When we looked at the list of trail files, we noticed something particularly odd – the trail files near the offending file all had ascending “last modified” timestamps, as you’d expect, but this file was actually out of order:
05/01/2015 03:45 AM 99,999,462 SV002351 05/01/2015 04:38 AM 99,999,802 SV002352 05/01/2015 08:13 AM 99,999,367 SV002353 05/01/2015 10:09 AM 99,999,936 SV002354 05/01/2015 11:05 AM 99,999,630 SV002355 <-- File should be right here 05/01/2015 11:41 AM 891 SV002357 05/01/2015 11:47 AM 99,999,462 SV002358 05/01/2015 11:50 AM 99,999,280 SV002359 05/01/2015 11:58 AM 99,999,314 SV002360 05/01/2015 12:09 PM 99,999,910 SV002361 05/01/2015 12:40 PM 99,998,043 SV002362 05/01/2015 01:16 PM 99,999,754 SV002363 05/01/2015 01:34 PM 72,017,446 SV002356 <-- But it's down here 05/01/2015 02:05 PM 99,999,516 SV002364 05/01/2015 02:40 PM 99,999,966 SV002365The file contained two additional transactions beyond the stated header size and the actual end of the file, and they were both time-stamped correctly to have been located in that file (they were both stamped 10:34AM, along with the transactions that were earlier in the file, and since the server is an hour off because of time zone, they were in the right file).
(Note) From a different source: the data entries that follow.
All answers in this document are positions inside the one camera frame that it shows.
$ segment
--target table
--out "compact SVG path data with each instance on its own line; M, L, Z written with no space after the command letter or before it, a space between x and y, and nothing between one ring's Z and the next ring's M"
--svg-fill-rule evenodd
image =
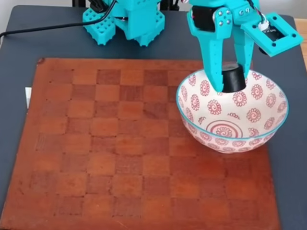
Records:
M17 6L8 30L79 22L82 8ZM0 49L0 210L5 201L26 114L24 88L30 87L35 64L42 57L201 59L190 35L186 13L165 12L165 31L149 47L127 41L121 31L107 46L97 46L83 28L59 29L6 37ZM294 26L293 18L284 18ZM304 22L298 21L302 32ZM226 41L224 60L235 60L232 41ZM284 230L307 229L307 73L300 47L274 58L256 48L254 69L272 78L288 96L290 115L269 142L273 180Z

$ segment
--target black cable
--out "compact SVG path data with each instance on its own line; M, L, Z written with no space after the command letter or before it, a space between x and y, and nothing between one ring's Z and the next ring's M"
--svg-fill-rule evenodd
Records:
M0 34L0 39L3 36L6 35L13 35L13 34L21 34L21 33L28 33L28 32L36 32L36 31L44 31L44 30L54 30L54 29L62 29L62 28L68 28L68 27L76 27L76 26L85 26L85 25L92 25L99 23L107 18L107 16L111 13L111 10L115 6L116 0L113 0L110 4L109 8L107 9L106 13L97 20L91 21L91 22L85 22L85 23L70 23L70 24L63 24L63 25L53 25L53 26L46 26L46 27L38 27L38 28L32 28L32 29L24 29L24 30L14 30L14 31L6 31Z
M254 5L252 0L248 0L249 5L251 6L251 8L253 8L255 11L257 11L257 13L260 15L261 17L261 22L264 23L264 17L262 15L262 13L260 12L260 10L257 9L257 7Z

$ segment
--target bowl rim
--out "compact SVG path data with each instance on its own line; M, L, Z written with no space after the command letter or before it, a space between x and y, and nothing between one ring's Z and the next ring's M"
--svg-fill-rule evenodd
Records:
M177 104L177 108L178 108L178 110L179 110L181 116L182 116L190 125L192 125L194 128L196 128L196 129L200 130L201 132L204 132L204 133L206 133L206 134L208 134L208 135L214 136L214 137L216 137L216 138L223 138L223 139L228 139L228 140L249 140L249 139L264 138L264 137L266 137L266 136L268 136L268 135L271 135L272 133L275 133L275 132L285 123L285 121L286 121L286 119L287 119L287 117L288 117L288 115L289 115L289 102L288 102L287 95L284 93L284 91L282 90L282 88L281 88L278 84L276 84L276 82L274 82L272 79L266 77L266 76L263 75L262 73L259 73L259 72L257 72L257 71L254 71L254 70L251 70L251 69L250 69L249 72L248 72L248 74L249 74L250 72L255 72L255 73L257 73L257 74L261 74L261 75L264 76L265 78L271 80L271 81L280 89L280 91L284 94L284 99L285 99L285 101L286 101L286 103L287 103L287 112L286 112L286 116L284 117L283 121L282 121L275 129L273 129L273 130L271 130L271 131L269 131L269 132L267 132L267 133L264 133L264 134L261 134L261 135L259 135L259 136L255 136L255 137L248 137L248 138L229 138L229 137L223 137L223 136L219 136L219 135L217 135L217 134L211 133L211 132L209 132L209 131L207 131L207 130L205 130L205 129L199 127L199 126L197 126L196 124L194 124L193 122L191 122L191 121L186 117L186 115L183 113L183 111L181 110L181 107L180 107L180 104L179 104L179 94L180 94L180 89L181 89L182 84L183 84L191 75L196 74L196 73L199 73L199 72L204 72L204 73L206 74L206 72L204 71L204 69L200 69L200 70L198 70L198 71L195 71L195 72L189 74L189 75L186 76L186 77L184 78L184 80L179 84L179 86L178 86L178 88L177 88L177 92L176 92L176 104Z

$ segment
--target white ceramic bowl
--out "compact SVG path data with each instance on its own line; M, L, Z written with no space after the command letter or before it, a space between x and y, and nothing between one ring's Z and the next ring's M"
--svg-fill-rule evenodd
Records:
M203 70L182 81L177 106L198 142L221 153L246 152L266 143L285 122L289 105L281 88L255 71L246 82L240 92L217 93Z

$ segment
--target chessboard
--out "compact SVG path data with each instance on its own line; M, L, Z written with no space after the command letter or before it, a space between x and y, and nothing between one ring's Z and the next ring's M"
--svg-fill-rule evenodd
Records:
M279 230L267 148L191 137L176 91L199 61L41 59L0 228Z

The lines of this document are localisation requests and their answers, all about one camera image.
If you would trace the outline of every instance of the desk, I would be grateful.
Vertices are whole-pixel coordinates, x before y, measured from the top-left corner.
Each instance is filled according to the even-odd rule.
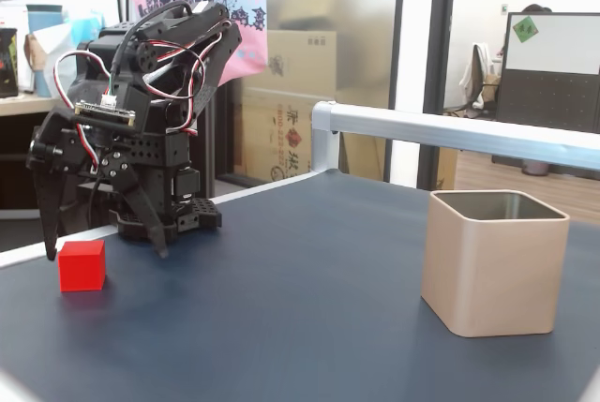
[[[0,116],[49,112],[60,103],[60,99],[39,97],[37,95],[6,97],[0,99]]]
[[[215,202],[223,228],[165,261],[85,232],[102,292],[60,294],[41,245],[0,254],[0,369],[47,402],[575,402],[600,364],[594,226],[554,333],[465,339],[420,298],[427,193],[326,171]]]

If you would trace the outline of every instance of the green sticky note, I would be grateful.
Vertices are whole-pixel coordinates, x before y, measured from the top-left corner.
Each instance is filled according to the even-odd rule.
[[[537,30],[537,27],[535,27],[535,22],[533,22],[531,16],[528,16],[523,21],[517,22],[515,25],[513,25],[513,30],[517,34],[518,39],[521,40],[521,43],[532,39],[532,37],[535,37],[539,33],[539,30]]]

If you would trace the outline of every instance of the cable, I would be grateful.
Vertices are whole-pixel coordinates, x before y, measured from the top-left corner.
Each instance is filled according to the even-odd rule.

The fact that it’s smaller than the others, and that it’s followed by a file containing no transactions (just a header) led me to believe the file was cut short by a network interruption of some kind. We’re using a local extract and a separate pump, as we’re advised to do, but the connection still drops from time to time. In this case, I can only imagine it was in the middle of committing something, was interrupted, and then somehow these transactions were suspended for some reason and then added to the file later. I can’t imagine why, but when they’re added, the file header isn’t updated.
Hopefully this explanation and work-around have helped somebody else – we pulled our hair out for a week going back and forth with Oracle support and scouring the internet (unsuccessfully) for any relevant information – in the end, going rogue and editing the file was the only way (short of a complete reload) to get things moving again!